Encerrados en un espacio distante

perfeccionan allí la estabilidad de no ser

más que inmovilidad de animales simbólicos

la escorzada pantera, el mono encadenado

y la fidelidad que representa el perro

echado ante los pies de la estatua yacente;

adquieren aridez en la luz incisiva

bajo las losas de cristal del domo,

traslúcido animal que no perece.

La boa suspendida

por cuatro alambres tensos sobre cartón pintado

no es más que el concepto de boa.

Agavillados

bajo un domo distante, la memoria

les redondea el gesto, los induce

a la circunferencia imaginaria

en la que inscriben dentro de su urna

la suspensión del gesto, salto rígido

igual que las mandíbulas abiertas

gritan terror de estopa, agonía en cartón, violencia plana.

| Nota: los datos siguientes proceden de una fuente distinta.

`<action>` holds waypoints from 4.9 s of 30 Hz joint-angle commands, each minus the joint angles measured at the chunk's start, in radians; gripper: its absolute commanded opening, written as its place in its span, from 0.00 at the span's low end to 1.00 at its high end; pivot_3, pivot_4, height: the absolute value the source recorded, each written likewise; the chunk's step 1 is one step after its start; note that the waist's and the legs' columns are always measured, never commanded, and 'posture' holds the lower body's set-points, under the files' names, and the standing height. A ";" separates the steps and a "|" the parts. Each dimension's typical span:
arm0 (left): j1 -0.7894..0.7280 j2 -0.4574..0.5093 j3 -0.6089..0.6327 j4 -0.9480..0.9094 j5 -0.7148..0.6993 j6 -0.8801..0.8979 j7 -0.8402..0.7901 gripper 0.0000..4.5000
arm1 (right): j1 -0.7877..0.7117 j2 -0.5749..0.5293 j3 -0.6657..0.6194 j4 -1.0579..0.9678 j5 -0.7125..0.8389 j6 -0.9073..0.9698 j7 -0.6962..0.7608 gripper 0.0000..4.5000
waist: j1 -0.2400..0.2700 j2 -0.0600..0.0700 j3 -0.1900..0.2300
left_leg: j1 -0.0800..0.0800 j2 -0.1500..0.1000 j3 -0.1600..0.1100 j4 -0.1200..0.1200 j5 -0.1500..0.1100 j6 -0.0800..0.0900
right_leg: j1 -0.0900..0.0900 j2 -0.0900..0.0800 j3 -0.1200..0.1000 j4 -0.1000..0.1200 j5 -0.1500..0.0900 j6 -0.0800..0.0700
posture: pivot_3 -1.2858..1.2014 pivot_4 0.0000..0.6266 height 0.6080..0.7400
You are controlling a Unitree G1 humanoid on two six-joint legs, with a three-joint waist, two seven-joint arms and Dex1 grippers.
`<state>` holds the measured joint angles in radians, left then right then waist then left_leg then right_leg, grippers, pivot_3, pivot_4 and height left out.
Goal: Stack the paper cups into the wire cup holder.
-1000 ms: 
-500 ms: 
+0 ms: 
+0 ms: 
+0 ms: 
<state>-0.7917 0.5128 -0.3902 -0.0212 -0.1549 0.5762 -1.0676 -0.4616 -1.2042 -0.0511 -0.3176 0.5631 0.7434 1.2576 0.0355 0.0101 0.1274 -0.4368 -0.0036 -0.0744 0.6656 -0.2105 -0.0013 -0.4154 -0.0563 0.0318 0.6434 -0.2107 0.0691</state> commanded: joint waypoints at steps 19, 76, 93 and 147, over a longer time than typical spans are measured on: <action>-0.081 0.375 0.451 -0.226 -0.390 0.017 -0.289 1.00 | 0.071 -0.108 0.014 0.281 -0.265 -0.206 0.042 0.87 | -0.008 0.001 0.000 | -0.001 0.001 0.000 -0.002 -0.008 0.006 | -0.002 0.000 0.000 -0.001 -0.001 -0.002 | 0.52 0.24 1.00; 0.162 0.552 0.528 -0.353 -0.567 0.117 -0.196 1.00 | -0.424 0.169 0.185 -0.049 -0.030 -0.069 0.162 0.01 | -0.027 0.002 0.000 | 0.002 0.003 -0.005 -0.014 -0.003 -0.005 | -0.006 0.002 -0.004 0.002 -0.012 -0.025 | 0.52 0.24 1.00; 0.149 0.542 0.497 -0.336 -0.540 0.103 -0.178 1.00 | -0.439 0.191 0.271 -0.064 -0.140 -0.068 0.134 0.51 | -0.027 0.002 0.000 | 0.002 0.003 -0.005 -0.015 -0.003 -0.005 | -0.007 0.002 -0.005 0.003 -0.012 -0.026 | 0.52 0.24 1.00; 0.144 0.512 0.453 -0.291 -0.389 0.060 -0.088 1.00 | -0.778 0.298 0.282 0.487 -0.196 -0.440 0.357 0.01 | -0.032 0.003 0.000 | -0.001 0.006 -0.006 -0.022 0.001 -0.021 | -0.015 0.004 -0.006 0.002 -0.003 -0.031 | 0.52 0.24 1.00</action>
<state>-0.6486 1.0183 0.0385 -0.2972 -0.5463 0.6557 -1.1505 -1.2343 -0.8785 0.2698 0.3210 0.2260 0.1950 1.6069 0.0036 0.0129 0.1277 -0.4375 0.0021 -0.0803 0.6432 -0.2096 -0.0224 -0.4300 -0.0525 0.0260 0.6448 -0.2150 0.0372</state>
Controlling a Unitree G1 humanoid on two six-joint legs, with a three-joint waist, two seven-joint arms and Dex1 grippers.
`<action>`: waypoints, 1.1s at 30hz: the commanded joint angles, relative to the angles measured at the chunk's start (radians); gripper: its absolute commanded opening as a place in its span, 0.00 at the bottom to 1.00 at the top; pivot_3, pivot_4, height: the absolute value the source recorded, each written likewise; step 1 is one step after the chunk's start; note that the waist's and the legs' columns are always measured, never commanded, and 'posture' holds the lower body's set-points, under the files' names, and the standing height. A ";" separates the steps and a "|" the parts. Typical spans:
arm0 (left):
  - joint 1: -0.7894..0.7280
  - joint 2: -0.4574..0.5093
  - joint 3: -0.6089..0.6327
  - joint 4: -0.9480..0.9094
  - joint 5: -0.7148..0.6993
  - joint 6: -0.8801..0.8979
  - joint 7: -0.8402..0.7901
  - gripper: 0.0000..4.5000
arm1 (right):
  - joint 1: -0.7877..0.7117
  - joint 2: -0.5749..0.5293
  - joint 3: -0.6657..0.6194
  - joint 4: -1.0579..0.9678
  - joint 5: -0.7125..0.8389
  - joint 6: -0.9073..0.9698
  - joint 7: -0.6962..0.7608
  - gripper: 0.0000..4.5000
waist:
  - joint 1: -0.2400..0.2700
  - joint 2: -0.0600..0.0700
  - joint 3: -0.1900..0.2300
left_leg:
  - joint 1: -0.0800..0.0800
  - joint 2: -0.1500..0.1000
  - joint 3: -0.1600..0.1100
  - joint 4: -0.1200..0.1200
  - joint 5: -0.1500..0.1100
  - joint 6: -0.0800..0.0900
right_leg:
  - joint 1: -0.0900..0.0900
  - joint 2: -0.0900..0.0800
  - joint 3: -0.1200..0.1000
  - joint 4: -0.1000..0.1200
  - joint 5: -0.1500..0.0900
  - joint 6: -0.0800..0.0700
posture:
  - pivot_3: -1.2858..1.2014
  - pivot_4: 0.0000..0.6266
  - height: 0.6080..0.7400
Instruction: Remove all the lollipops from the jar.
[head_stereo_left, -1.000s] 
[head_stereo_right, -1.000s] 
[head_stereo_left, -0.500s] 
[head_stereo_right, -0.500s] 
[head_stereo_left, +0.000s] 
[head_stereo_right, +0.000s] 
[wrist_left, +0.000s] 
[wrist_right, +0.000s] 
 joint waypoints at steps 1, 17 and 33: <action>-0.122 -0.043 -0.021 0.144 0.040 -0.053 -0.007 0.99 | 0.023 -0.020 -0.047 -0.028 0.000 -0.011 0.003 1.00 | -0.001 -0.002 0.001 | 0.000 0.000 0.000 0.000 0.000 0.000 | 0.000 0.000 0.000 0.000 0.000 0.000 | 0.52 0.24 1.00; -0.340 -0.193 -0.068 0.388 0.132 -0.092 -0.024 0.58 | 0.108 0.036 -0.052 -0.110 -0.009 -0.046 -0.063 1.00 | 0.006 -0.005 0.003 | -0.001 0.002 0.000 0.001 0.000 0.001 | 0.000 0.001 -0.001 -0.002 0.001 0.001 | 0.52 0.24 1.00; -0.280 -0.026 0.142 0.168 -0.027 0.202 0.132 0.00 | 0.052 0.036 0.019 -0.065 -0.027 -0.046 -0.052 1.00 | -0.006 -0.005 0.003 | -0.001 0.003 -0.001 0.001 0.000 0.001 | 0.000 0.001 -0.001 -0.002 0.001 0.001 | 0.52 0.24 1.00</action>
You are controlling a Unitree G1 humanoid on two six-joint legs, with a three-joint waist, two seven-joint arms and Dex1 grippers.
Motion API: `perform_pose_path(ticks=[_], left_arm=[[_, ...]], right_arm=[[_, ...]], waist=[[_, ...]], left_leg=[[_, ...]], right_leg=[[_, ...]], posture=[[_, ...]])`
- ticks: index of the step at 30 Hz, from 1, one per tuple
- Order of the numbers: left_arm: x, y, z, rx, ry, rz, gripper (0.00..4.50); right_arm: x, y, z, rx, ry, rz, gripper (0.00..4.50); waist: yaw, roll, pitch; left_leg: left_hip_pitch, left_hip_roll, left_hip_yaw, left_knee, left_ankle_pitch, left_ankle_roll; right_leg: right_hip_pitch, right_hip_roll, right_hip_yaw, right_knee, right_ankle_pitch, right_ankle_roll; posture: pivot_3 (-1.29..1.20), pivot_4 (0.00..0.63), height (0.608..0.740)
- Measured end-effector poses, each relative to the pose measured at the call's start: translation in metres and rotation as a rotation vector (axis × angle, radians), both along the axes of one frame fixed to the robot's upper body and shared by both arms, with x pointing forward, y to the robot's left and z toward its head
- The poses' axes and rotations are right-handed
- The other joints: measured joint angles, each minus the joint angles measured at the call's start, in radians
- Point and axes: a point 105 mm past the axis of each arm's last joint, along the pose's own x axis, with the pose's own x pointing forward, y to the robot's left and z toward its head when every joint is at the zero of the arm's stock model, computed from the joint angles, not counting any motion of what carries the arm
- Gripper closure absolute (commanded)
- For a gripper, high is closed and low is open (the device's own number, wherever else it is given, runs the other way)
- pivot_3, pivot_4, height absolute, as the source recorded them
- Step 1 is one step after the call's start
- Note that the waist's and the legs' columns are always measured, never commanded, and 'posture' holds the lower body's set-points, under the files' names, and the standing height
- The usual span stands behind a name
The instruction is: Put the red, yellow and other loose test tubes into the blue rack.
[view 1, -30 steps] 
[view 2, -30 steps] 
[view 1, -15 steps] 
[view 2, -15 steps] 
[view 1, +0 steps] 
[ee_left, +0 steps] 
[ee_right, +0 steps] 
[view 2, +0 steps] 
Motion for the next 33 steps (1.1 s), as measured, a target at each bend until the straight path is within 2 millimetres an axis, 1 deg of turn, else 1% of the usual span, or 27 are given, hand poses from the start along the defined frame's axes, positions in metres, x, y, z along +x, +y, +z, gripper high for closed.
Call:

Agazapados tras una puerta distante,

cuando la empuja el simulacro vuelve

a componer su coreografía;

y un día han de invadir los bulevares

de la ciudad desierta, amenazando

la arquitectura fácil del triunfo

y el gesto de la mano que acaricia

la mansedumbre impávida de animales pacíficos.


Palabras de Tersites


Esa carcasa ocre es Helena, la gracia de la nuca

aureolada de cabellos lúcidos.

Los que la amaron son inmortales ahí, en la tierra inverniza,

o bien envejecieron con una pierna rota

dislocada para mendigar unos vasos de vino-

y yo, el giboso, el patizambo, me acuerdo algunas veces

de la altivez biliosa de los jefes aqueos

considerando la pertinencia del combate,

inspiración segura de algún poema heroico

cantor de esta campaña y su cuerpo de diosa:

polvo para quien no la amó, sus versos humo.


Es la decrepitud lo que enciende esta guerra.